◆ **WHAT YOU ARE ASKED TO DO**
From the data underneath, reproduce exactly the stretch that begins at the line with "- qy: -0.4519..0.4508" and ends after the line with "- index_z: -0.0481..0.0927".

◆ **DATA IN THIS EXERCISE**
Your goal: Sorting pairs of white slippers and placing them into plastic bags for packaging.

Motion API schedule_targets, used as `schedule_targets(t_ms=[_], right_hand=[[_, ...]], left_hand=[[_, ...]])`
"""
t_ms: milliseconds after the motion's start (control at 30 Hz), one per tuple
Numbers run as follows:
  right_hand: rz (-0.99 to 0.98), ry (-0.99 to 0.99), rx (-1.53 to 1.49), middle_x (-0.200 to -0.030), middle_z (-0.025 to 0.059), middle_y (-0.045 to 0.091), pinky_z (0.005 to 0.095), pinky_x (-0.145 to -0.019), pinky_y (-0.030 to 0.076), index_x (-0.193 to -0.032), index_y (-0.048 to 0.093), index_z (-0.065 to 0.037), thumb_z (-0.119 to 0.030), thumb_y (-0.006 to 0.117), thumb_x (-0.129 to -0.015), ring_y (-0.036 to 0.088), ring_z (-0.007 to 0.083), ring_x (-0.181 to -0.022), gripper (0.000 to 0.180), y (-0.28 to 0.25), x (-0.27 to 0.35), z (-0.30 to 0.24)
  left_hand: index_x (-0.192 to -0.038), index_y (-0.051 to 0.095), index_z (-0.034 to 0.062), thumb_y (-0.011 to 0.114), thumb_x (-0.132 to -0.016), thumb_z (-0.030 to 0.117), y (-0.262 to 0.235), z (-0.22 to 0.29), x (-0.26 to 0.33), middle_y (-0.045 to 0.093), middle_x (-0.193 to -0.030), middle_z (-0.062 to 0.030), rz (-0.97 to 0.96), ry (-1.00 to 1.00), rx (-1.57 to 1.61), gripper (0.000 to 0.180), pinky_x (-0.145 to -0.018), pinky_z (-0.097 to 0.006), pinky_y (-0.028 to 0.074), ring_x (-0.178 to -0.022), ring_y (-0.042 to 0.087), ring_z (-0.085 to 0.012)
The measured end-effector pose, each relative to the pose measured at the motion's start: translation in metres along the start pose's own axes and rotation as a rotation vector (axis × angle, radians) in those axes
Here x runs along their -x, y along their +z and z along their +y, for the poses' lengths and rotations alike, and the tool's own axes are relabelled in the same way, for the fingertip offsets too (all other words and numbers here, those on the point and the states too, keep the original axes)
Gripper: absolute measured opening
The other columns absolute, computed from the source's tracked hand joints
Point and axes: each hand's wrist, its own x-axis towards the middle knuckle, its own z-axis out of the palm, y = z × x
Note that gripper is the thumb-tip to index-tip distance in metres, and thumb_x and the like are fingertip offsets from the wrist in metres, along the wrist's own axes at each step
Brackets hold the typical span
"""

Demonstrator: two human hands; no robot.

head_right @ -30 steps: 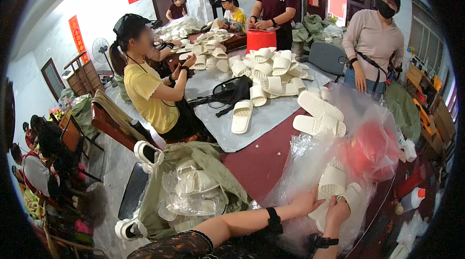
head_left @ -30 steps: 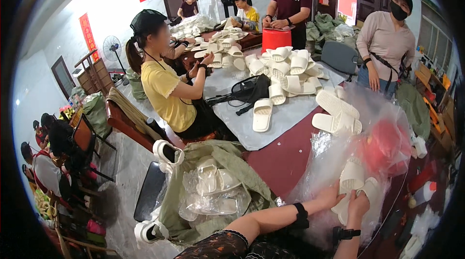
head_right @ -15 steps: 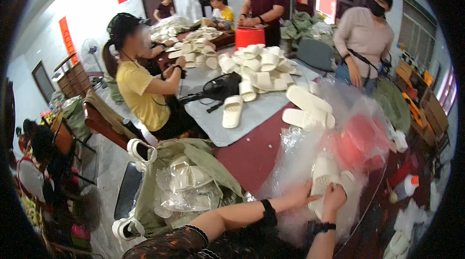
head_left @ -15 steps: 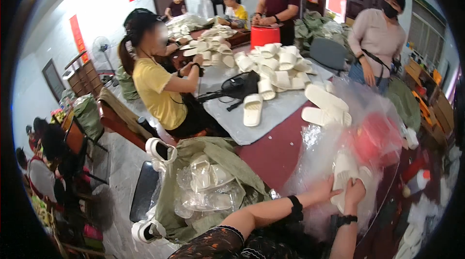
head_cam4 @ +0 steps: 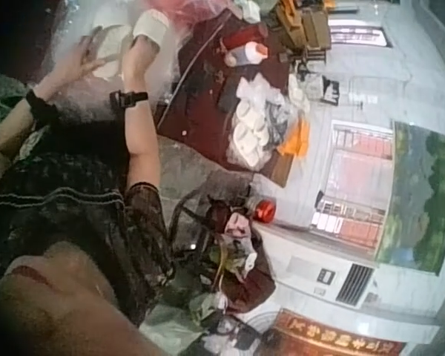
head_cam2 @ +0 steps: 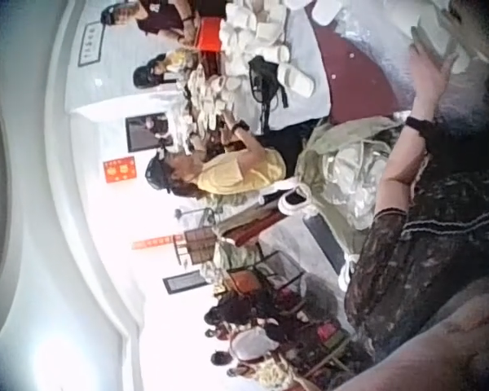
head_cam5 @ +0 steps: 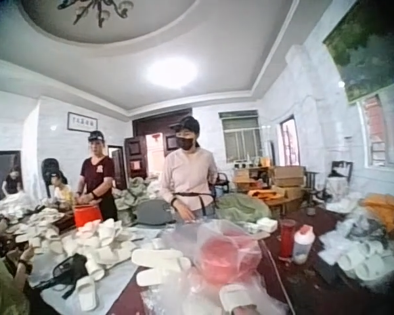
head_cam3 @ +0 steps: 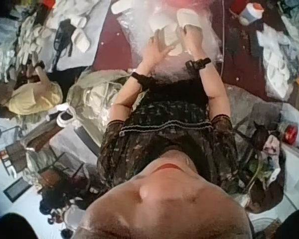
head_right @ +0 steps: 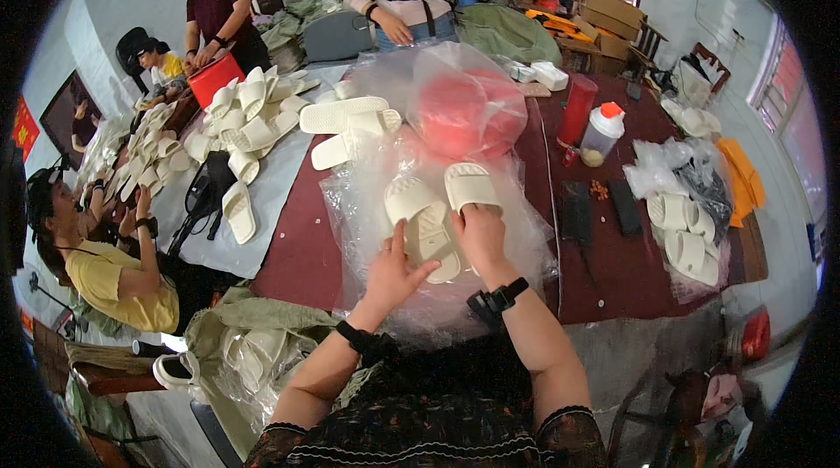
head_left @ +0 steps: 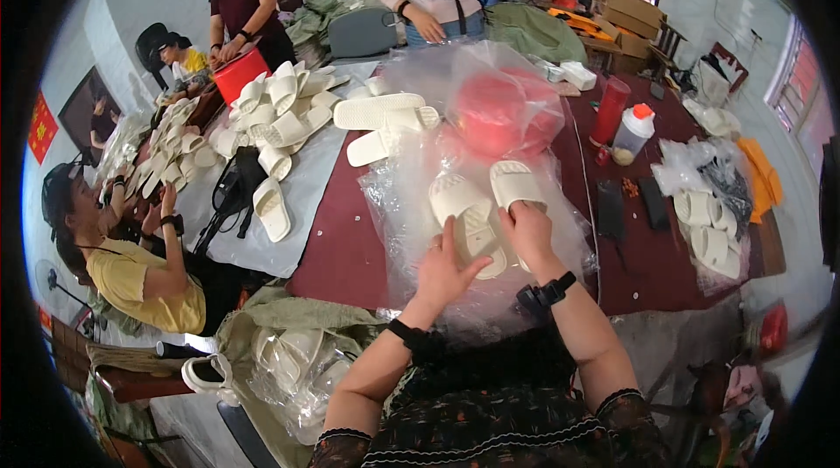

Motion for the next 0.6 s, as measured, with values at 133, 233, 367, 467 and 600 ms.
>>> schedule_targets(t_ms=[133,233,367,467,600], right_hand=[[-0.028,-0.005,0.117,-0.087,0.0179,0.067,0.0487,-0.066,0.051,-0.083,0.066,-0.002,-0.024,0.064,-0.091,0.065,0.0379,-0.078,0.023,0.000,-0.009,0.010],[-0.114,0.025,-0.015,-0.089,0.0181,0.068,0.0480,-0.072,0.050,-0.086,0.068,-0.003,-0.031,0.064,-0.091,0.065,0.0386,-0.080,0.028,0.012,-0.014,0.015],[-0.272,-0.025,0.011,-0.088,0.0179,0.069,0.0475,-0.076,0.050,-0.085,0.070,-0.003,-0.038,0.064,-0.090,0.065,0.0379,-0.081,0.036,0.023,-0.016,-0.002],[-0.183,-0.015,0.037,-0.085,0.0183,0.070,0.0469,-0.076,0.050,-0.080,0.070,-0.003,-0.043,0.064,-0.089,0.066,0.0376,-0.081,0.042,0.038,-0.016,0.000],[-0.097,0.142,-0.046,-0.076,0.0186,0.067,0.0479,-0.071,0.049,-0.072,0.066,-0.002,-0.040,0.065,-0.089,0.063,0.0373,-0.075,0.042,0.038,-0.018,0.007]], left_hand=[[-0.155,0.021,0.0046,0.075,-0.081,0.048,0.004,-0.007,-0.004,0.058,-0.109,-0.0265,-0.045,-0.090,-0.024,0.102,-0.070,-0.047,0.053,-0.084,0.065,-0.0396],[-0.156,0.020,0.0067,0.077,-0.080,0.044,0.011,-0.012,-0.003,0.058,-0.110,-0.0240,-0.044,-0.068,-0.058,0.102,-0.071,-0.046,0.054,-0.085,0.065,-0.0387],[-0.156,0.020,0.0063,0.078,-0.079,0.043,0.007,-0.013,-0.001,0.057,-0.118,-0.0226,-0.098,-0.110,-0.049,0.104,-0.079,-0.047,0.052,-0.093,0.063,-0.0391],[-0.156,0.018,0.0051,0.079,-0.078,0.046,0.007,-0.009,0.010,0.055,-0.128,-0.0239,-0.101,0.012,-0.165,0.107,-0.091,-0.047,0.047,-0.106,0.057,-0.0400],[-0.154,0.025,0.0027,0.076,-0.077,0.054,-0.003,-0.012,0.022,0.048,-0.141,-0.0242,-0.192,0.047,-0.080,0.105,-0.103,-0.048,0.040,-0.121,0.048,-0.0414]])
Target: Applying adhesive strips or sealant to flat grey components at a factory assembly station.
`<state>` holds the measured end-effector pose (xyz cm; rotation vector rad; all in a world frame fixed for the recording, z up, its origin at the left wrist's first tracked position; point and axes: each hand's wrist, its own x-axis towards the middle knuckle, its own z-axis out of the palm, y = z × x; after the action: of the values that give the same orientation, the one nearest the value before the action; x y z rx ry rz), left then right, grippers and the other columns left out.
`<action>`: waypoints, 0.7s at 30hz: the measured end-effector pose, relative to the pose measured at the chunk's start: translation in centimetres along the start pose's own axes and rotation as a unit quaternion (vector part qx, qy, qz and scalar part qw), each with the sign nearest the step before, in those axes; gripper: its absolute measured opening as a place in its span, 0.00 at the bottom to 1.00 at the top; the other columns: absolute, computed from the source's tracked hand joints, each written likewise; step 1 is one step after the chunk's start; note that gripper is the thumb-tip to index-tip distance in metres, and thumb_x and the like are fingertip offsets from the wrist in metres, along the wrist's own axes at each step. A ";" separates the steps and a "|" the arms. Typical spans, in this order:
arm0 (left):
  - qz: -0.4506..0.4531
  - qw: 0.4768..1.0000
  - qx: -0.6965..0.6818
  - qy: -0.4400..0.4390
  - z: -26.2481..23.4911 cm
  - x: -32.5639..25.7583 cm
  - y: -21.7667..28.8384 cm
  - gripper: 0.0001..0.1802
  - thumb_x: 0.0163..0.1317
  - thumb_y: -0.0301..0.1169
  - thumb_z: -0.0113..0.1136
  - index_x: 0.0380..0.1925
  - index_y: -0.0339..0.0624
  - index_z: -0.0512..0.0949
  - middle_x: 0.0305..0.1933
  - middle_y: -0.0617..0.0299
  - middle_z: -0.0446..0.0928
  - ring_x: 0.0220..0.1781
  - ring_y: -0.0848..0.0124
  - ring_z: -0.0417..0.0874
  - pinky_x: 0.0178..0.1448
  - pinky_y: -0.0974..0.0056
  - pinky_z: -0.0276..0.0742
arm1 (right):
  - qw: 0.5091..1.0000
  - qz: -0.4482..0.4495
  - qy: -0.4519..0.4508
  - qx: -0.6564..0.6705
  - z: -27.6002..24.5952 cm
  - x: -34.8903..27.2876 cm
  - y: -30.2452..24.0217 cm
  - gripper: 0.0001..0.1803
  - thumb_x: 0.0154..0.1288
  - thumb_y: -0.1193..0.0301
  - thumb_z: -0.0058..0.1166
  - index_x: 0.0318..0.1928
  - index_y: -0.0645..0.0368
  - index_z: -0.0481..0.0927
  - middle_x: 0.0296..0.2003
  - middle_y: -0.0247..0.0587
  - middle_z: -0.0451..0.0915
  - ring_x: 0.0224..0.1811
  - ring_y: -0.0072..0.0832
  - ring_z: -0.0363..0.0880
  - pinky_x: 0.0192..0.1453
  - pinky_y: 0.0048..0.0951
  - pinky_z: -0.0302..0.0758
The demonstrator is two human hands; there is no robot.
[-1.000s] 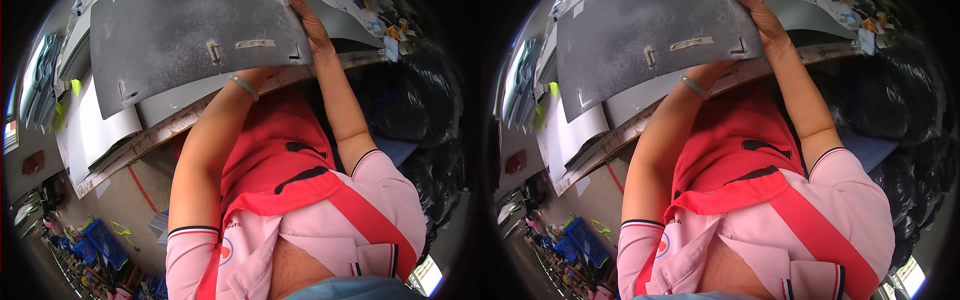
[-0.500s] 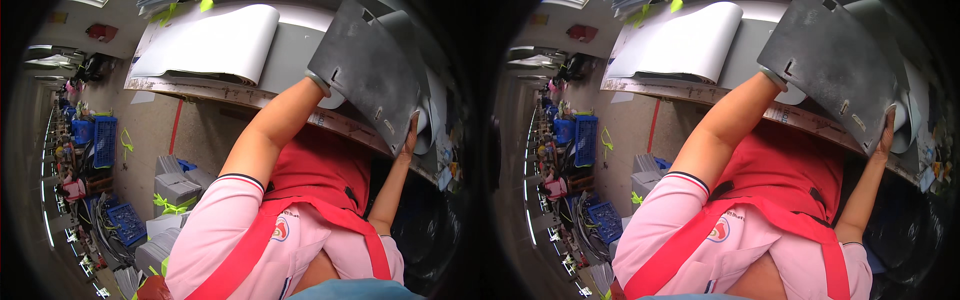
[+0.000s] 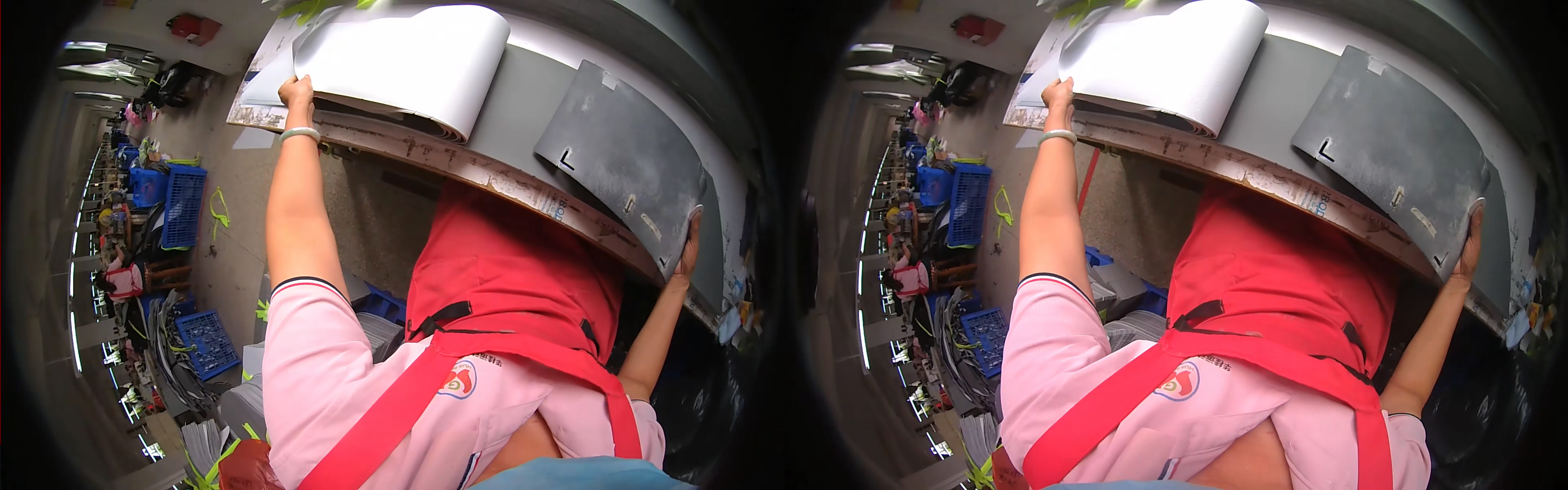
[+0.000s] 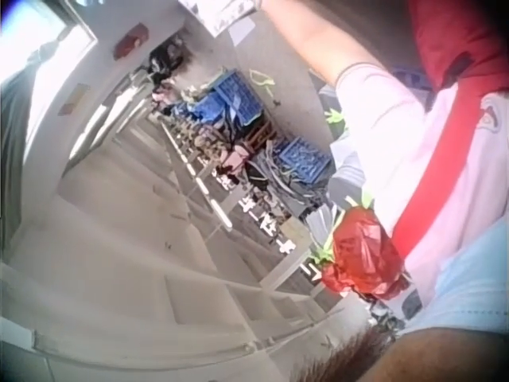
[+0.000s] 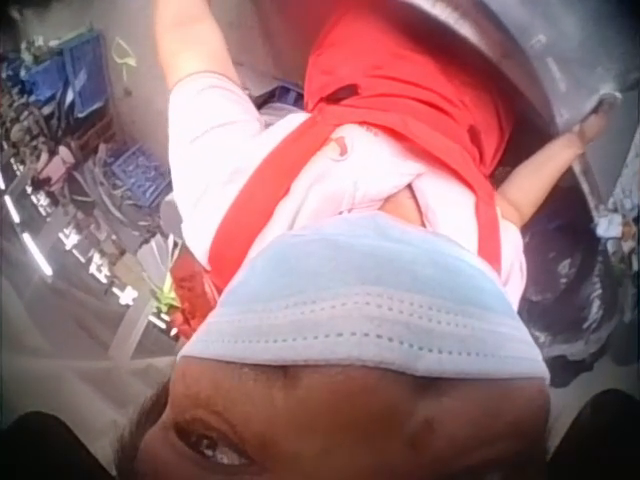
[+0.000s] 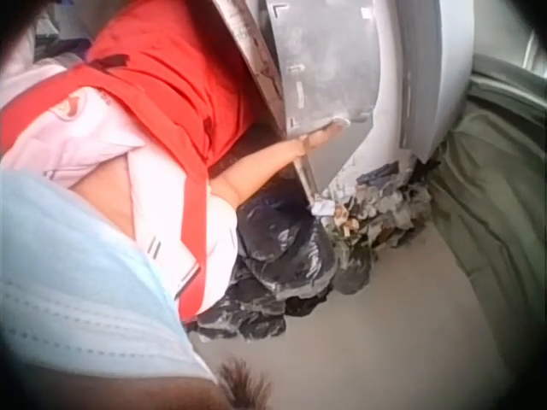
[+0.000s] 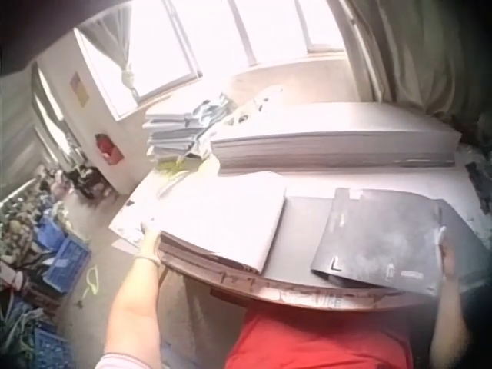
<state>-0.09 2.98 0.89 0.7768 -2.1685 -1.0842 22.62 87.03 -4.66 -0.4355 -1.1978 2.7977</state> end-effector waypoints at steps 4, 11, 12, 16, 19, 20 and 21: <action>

◆ **TASK RESULT**
  - qy: -0.4519..0.4508
  - qx: -0.6564..0.6705
  - z: -27.6002..24.5952 cm
  - x: -34.8903..27.2876 cm
  - y: -30.2452..24.0217 cm
  - gripper: 0.0001..0.1803
  - thumb_x: 0.0154..0.1288
  - thumb_y: -0.1193..0.0301
  - thumb_z: -0.0058..0.1166
  - index_x: 0.0318..0.1928
  - index_y: -0.0645..0.0368
  - index_z: -0.0481..0.0927

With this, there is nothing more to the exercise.